Only the lines holding "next" are wanted here; copy each from the listing.

*** Opening of Information provided ***

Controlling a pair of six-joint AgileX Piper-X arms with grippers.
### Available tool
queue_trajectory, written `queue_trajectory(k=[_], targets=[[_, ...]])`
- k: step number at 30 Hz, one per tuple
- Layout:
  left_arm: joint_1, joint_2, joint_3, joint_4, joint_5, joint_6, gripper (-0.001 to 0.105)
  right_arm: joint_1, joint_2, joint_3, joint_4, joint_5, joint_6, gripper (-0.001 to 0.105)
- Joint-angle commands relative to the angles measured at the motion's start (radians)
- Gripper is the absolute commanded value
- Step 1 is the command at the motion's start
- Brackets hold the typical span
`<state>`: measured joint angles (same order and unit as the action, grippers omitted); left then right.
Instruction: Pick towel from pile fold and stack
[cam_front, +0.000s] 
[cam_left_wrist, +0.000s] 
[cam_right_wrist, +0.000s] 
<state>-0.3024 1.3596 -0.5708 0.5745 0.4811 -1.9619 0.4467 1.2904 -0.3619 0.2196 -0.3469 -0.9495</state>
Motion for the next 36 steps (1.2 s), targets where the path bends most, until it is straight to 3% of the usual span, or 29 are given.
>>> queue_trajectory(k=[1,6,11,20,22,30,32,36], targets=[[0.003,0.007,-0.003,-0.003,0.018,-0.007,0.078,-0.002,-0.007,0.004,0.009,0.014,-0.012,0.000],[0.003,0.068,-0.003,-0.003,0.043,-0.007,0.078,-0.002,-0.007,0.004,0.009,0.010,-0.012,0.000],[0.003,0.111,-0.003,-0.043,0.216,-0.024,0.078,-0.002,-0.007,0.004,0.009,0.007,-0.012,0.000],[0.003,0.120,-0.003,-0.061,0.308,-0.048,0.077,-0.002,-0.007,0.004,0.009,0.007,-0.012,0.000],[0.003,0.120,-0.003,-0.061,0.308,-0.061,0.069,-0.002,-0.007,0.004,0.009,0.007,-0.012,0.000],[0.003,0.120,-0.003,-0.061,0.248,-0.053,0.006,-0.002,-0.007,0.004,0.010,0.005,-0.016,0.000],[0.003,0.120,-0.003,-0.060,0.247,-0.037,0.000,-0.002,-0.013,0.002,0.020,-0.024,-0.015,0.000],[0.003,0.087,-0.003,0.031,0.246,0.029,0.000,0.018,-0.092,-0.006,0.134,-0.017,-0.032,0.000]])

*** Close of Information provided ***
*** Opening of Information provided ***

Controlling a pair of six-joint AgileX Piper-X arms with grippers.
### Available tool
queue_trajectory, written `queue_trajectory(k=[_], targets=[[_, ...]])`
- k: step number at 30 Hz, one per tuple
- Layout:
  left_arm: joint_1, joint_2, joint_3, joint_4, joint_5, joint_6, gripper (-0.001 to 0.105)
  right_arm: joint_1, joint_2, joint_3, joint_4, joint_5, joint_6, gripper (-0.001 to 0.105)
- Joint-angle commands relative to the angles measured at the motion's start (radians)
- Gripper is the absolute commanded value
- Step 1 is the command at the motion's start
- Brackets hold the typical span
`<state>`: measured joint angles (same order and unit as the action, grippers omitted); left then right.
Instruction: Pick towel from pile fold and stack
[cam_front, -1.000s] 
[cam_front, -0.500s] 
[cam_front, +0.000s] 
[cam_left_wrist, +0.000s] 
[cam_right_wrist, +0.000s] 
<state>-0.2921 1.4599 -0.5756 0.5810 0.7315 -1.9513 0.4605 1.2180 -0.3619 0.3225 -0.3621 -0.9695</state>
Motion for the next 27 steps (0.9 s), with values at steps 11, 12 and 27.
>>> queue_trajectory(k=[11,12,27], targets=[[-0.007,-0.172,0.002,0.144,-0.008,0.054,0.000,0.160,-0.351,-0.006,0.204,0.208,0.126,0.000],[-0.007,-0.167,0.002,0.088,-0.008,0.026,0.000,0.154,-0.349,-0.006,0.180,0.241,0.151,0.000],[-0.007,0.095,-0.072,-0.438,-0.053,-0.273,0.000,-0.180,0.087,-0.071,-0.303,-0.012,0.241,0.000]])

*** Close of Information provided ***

> [Output below]
Motion for the next 36 steps (1.2 s), targets where the path bends most, until it is straight to 3% of the usual span, or 29 are given.
Motion for the next 27 steps (0.9 s), with values at steps 11, 12 and 27.

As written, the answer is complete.